The procedure wasn't approved in the U.S. till 1972. So Art moved to London to practice, where it was allowed. He performed the first such surgery in Sweden and several other countries. "In those days it was extremely rare that a surgeon could do that operation," he shrugs.
He operated. Within a few days, a patient would be walking with no pain. Some even ran. "It was very gratifying to me," he says.
Eventually, he settled and practiced in the Bay Area. He did well enough to retire early. And so in 1987 he moved to Merced and started the ranch.
Why Merced? "I really love Merced and Merced people," he says. "I've helped as much as I can."
He's traveled the world, including a recent ski trip to France (because our nearby mountains didn't have enough snow), but he hasn't been back to Iran since the revolution.
Hesitating to drop a name, he concedes that his friend Bill Hewlett, co-founder of Hewlett-Packard, "used to tell me that he enjoyed Iran among all the countries he visited."
He credits his parents for his success: "They helped me the best by disciplining me." The virtues he values most: honesty and hard work.
Art speaks English, Farsi and "a bit of" Swedish, French and Spanish. He keeps lean by snow and water skiing and playing tennis.
For him, during his lifetime the most important event was the fall of communism. "It's amazing how East and West Germany recuperated to become the strongest economy in Europe," he says with a small shake of his head. "And so many of the Soviet countries have done well."
Over lunch he consults a handwritten piece of paper, with notes on both sides. He wants to be sure to mention everybody who has helped bring the dream of a restored Merced Theatre to reality. (Katherine Crookham, chair; Andrea Stoddard, foundation manager; L. Carmen Ramirez, a director; Grey Roberts, treasurer ... many others. The Sun-Star will cite them in our stories, columns, blogs, photos and videos leading up to the grand gala.)
As for his $1 million contribution, "if we would have not had the funding, we would lose the matching funds," he says, "and the restoration wouldn't have been possible."
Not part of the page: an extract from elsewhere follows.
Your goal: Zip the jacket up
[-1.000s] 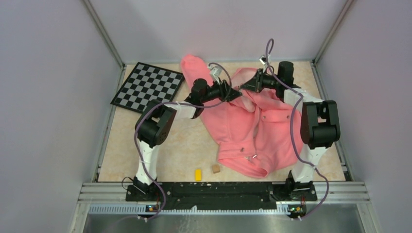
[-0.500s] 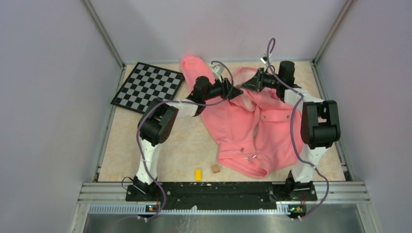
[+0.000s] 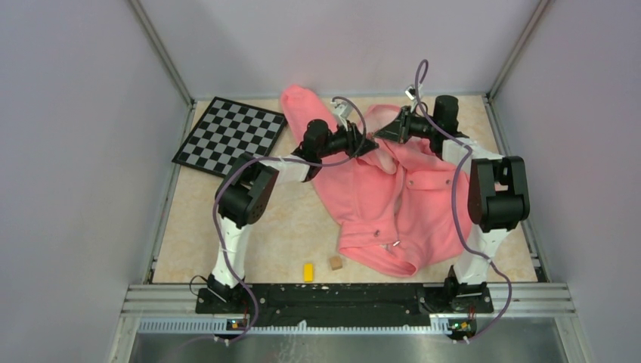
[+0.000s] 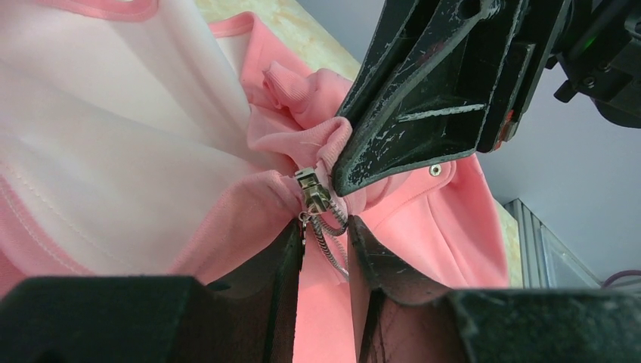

To him, the theatre is now "a national treasure."
Even more important are his children. "When I call them, I say, 'Do your best and be happy!' I retired early, much younger than most of my colleagues, so I could spend time with them."
Dr. Art Kamangar is a Mercedian. The Iranian-born immigrant who helped revolutionize hip surgery is one of us. He moved here. He lives here. He loves Merced and its people.
One recent afternoon he had a flat tire. It happened near a local gas station. A young man came over, changed the tire, fixed the old one and declined Art's offer of money. "He told me, 'You have done so much for us.' But people in Merced have helped me generously."
And at the corner of Main and Martin Luther King Jr. Way stands proof that Dr. Art Kamangar's big heart has helped us even more.